The Financial Conduct Authority has defended itself against accusations made by the complaints commissioner over its register.

In response to commissioner Amerdeep Somal’s final report on the London Capital & Finance mini-bonds scandal, the regulator said it does not agree with the conclusion that its register was misleading and led investors into erroneously thinking they were investing in a safe product.

The commisioner's report was in response to the regulator's handling of the scandal, which saw retail investors lose more than £230mn when the firm collapsed in 2019, putting the funds of some 14,000 bondholders at risk.

The scandal was dubbed one of the “largest regulatory failures in decades” at the time.

In the report to which the FCA was responding, Somal said it was difficult for her to see that the register could not have given the investors the wrong impression, and urged the FCA to “seriously consider” amending the warning message on its register by making it simple and concise for investors to understand the risks involved.

The FCA said it gives authorised persons permission to carry out certain financial services as it provides information about those permissions on the register, as required by legislation.

“Based on the information that we have, the register’s entry correctly reflected LCF’s permissions at the time," the regulator said.

“Given this, we cannot agree with the commissioner’s conclusion that the register was misleading.”

The FCA added that, although the register is an important source of information, it is not designed to be the sole source of information for investors to use before making investment decisions.

It also said it would expect investors to consider a wider range of information from different sources to help them understand potential investment and risks involved, as well as to identify if they are protected if things go wrong.

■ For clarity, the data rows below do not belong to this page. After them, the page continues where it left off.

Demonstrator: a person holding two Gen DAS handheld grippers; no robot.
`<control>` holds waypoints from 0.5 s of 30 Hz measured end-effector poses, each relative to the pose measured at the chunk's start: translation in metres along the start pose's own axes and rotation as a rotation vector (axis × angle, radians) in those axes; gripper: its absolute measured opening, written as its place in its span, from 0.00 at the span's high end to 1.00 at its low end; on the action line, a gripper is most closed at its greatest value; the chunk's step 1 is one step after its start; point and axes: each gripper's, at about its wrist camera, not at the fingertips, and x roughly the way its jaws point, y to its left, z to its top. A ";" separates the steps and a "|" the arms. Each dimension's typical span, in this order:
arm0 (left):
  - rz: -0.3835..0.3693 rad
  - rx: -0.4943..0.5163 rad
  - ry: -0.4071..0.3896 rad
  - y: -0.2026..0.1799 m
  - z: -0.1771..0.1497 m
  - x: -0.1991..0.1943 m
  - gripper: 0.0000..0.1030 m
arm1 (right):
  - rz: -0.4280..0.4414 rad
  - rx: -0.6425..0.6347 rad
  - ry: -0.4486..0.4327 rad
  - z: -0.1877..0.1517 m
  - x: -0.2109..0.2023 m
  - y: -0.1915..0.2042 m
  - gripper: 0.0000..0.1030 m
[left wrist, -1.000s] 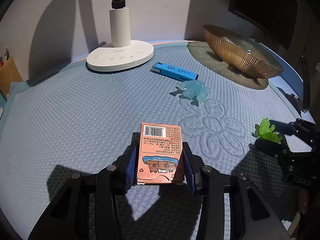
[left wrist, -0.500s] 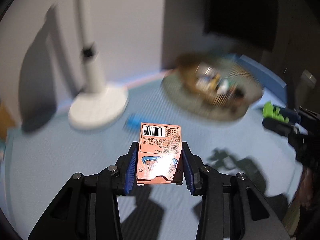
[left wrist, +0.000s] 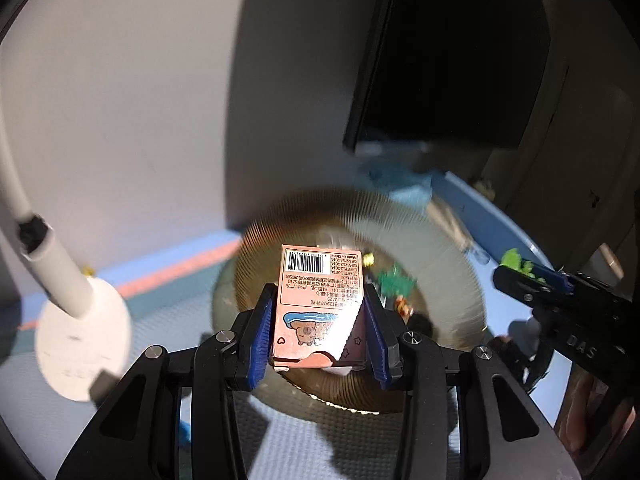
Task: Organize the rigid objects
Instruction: 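Carry pink box and green dinosaur into the brown bowl, opening both tools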
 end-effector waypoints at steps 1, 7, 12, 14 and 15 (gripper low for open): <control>-0.004 -0.005 0.018 0.000 -0.004 0.009 0.63 | 0.004 0.014 0.042 -0.004 0.015 -0.003 0.64; -0.007 -0.017 0.081 -0.001 -0.017 0.036 0.63 | -0.014 0.018 0.115 -0.013 0.042 -0.006 0.64; -0.054 -0.079 0.049 0.007 -0.013 0.017 0.17 | -0.042 0.042 0.050 -0.008 0.026 -0.011 0.40; -0.058 -0.111 -0.033 0.015 -0.012 -0.008 0.12 | -0.050 0.030 -0.013 -0.005 0.009 -0.009 0.39; -0.046 -0.115 -0.064 0.020 -0.012 -0.021 0.12 | -0.052 0.026 -0.036 -0.005 0.000 -0.008 0.39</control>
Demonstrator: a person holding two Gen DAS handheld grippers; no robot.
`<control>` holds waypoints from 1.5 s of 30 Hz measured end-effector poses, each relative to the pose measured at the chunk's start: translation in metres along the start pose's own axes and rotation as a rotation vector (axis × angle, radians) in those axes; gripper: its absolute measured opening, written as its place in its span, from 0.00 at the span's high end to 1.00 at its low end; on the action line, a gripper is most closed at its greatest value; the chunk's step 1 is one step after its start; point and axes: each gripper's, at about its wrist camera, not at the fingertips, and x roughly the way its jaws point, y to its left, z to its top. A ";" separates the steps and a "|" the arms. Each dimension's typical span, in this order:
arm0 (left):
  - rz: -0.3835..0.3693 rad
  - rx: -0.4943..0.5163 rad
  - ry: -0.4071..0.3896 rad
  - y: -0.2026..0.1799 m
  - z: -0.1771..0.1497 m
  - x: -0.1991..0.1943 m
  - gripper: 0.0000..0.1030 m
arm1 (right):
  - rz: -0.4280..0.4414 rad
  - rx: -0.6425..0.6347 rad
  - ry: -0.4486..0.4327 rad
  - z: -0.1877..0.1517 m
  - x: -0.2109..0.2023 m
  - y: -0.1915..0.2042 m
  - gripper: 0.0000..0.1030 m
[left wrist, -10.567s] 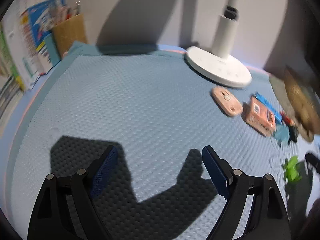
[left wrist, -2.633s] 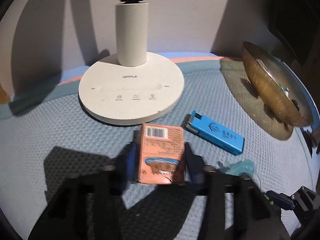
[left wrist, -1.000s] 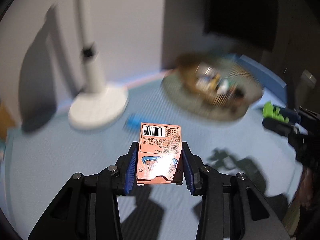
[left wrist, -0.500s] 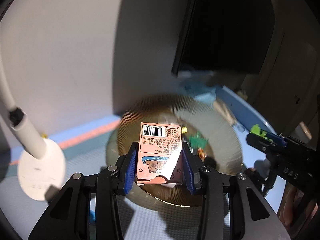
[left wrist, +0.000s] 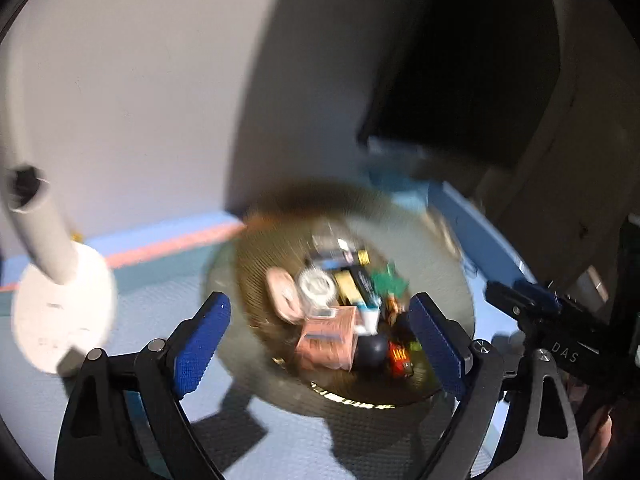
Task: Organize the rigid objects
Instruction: 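Carry pink box and green dinosaur into the brown bowl, opening both tools, then move both tools back to the blue lighter and clear blue figure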
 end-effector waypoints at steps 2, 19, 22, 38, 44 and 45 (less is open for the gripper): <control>0.023 -0.009 -0.033 0.012 -0.002 -0.026 0.12 | 0.010 0.005 -0.032 0.000 -0.016 0.001 0.37; 0.224 -0.313 0.000 0.159 -0.116 -0.137 0.12 | 0.293 -0.125 0.016 -0.084 -0.057 0.106 0.19; 0.268 -0.328 0.047 0.171 -0.138 -0.124 0.12 | 0.330 -0.180 0.056 -0.114 -0.034 0.132 0.19; 0.427 -0.130 0.151 0.154 -0.170 -0.075 0.09 | 0.284 -0.220 0.181 -0.159 0.037 0.151 0.16; 0.422 -0.129 0.154 0.154 -0.171 -0.074 0.06 | 0.287 -0.217 0.186 -0.160 0.037 0.150 0.14; 0.423 -0.127 0.156 0.154 -0.171 -0.074 0.06 | 0.287 -0.216 0.186 -0.160 0.037 0.150 0.14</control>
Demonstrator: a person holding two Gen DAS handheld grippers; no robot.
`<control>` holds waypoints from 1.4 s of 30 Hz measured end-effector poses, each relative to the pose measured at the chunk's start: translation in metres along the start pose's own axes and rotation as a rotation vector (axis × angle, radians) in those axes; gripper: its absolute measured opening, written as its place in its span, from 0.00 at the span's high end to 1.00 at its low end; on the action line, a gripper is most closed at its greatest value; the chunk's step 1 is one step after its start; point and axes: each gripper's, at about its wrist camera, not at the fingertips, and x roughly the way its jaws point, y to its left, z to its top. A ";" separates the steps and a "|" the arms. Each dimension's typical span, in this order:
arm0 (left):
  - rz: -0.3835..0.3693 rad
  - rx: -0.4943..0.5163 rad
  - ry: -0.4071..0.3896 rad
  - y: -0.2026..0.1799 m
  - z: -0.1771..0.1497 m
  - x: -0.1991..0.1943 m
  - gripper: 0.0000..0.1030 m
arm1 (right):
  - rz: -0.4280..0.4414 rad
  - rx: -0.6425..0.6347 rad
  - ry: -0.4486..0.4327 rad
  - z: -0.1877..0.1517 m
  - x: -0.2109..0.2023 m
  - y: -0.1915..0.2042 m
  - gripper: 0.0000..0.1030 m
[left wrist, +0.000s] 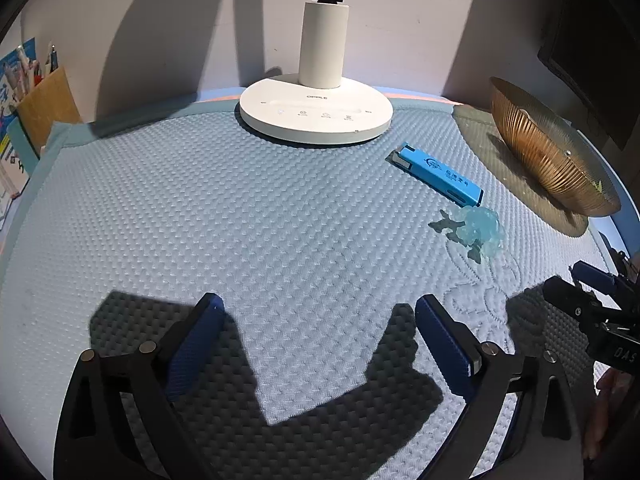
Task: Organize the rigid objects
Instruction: 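Move both tools back to the blue lighter and clear blue figure, then grasp the clear blue figure with left tool while right tool grasps blue lighter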
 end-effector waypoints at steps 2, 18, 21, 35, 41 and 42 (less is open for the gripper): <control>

However the city watchdog did accept that there is scope to improve the register, and said it has since changed it so that its role is displayed more clearly and prominently.

Halo effect

The regulator also responded to the “halo effect” mentioned by Dame Elizabeth Gloster in her report on the scandal, which was re-iterated by the commissioner.

LCF was regulated by the FCA, but certain investments it provided were not, and it was claimed that this led to investors getting the "wrong impression" about what was regulated and what was not, leading them to believe LCF was a reputable firm and their products were regulated.

In its response, the FCA said it “still thinks” there is an important distinction between the fact that LCF was authorised, and the accusations of the register being misleading.

“We do not believe that in presenting the legally required information, as in this case, the register could be described as misleading,” adding that many firms are FCA authorised but also undertake activities or offer products or services that are unregulated. 

In 2017, Somal's predecessor ordered the FCA to pay an adviser £1,500 after its register gave the inaccurate impression they were directors of a firm which had been censured.

Following this case, the FCA committed to a review of the way its register is designed to make it more flexible.

Since then the FCA has come under fire on more than one occasion for the inaccuracy of its register.

Most recently in 2021 the the commissioner upheld in part a complaint which alleged the FCA's register of financial services firms had shown a firm as an active company years after it was wound up.